Personne ne sait exactement quand cela s’est produit. Mais à un moment donné, dans un passé pas si lointain, une version chimpanzé d’un agent pathogène connu sous le nom de virus de l’immunodéficience simienne (SIVcpz) a changé d’espèce pour infecter les humains.
Les mutations du SIVcpz l’ont transformé en l’insidieux virus de l’immunodéficience humaine (VIH-1), responsable de l’épidémie mondiale de sida. De nouvelles recherches suggèrent qu’un groupe commun de protéines aurait dû nous protéger de l’infection, ce qui soulève la question suivante : comment cela s’est-il produit ?
Une équipe internationale dirigée par des chercheurs de la Heinrich-Heine-Universität de Düsseldorf a étudié comment un groupe de protéines appelées cytidine désaminases cellulaires (APOBEC3 ou A3 en abrégé) peut offrir aux humains une protection contre le virus qui attaque les singes.
Plus précisément, les scientifiques se sont intéressés aux variantes d’un gène responsable de la cytidine désaminase APOBEC3H (A3H) et à son rôle dans la réplication et la transmission éventuelle du virus spécifique aux chimpanzés.
L’histoire de la montée de l’épidémie de VIH est obscure jusqu’au moment où les premiers patients atteints du SIDA ont été signalés aux États-Unis au début des années 1980.
Si les chercheurs peuvent établir une relation avec la version simienne du virus de l’immunodéficience, nous ne pouvons que spéculer sur la manière et le moment où le virus est passé des singes aux humains.
La transmission a plus que probablement eu lieu par le biais de sang infecté provenant de viande, probablement capturée pour l’alimentation, et s’est produite assez loin dans l’histoire récente pour que le virus ait eu le temps d’évoluer vers sa forme actuelle.
La raison exacte pour laquelle elle s’est produite à ce moment-là – qu’elle soit due à des mutations ou à une série d’événements malheureux – reste une sorte de mystère. Mais cette nouvelle étude pourrait contribuer à faire la lumière sur cette question.
les virus auxquels le VIH et le SIV appartiennent. On sait que les protéines cytidine désaminase A3H limitent la réplication de la famille des virus de l’immunodéficience humaine
Habituellement, ces virus peuvent riposter avec une arme secrète qui leur est propre – un facteur de virulence protecteur appelé vif. Mais il ne fonctionne pas aussi bien contre toutes les versions de ces protéines antivirales.
Ce qui n’a pas été étudié jusqu’à présent, c’est si la forme humaine de ces protéines aurait pu stopper net le virus infectieux des singes chez l’homme.

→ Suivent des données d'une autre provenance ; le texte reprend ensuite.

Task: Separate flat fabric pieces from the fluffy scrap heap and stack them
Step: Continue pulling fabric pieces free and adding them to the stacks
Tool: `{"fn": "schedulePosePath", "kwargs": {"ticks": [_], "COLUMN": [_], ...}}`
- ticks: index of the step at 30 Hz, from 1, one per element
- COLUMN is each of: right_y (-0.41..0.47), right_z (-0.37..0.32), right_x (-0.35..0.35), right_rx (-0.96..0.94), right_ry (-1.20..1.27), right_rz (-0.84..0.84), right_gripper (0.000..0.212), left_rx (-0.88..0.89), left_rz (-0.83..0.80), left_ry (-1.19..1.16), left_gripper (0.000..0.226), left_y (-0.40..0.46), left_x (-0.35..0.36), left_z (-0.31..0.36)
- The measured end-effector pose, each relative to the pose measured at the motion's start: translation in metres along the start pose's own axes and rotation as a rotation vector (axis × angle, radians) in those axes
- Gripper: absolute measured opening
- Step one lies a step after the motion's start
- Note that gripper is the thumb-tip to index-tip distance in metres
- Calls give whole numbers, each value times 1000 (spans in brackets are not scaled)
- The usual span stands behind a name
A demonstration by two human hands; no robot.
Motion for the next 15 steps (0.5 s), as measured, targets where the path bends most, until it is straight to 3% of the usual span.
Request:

Pour déterminer l’étendue des pouvoirs antiviraux potentiels des protéines, les chercheurs ont infecté des cultures de cellules rénales humaines avec des virus simiens facilement repérables provenant de différentes sources. Ils ont également ajouté aux cellules des gènes permettant de fabriquer des protéines antivirales humaines ou chimpanzées.
Une protéine A3 humaine particulière, appelée A3H haplotype II, est sortie du lot. Elle était particulièrement résistante au vif du virus, ce qui lui permettait de contourner la défense et de s’attaquer aux gènes du VIS.
En se basant sur les données du Great Ape Genome Project, on a découvert que la version du chimpanzé de l’A3H était moins diversifiée que celle de l’homme.
En outre, d’autres expériences ont montré que le vif du SIV du chimpanzé et du gorille pouvait encore interférer avec l’A3H du chimpanzé.
Tous ces résultats plaident en faveur de l’hypothèse selon laquelle l’homme a développé une solide défense contre le SIV.
Cela pourrait expliquer en partie pourquoi, bien qu’ils aient vécu côte à côte avec des populations de grands singes pendant si longtemps, le passage du SIV au VIH a été un événement récent important. Mais pourquoi cela s’est-il produit ?
La diversité peut aller dans les deux sens. Si les humains ont manifestement évolué vers des versions remarquables de l’APOBEC qui offrent une protection contre le SIVcpz, il est probable que certains individus ne bénéficient pas de cette protection ou possèdent une version faible ou instable.
Les scientifiques ajouteront cette pièce de puzzle à la collection, alors que les recherches futures continueront d’examiner la relation entre la cytidine désaminase et le VIH – et elle pourrait contribuer à fournir enfin des réponses.
Cette recherche a été publiée dans PLOS Pathogens.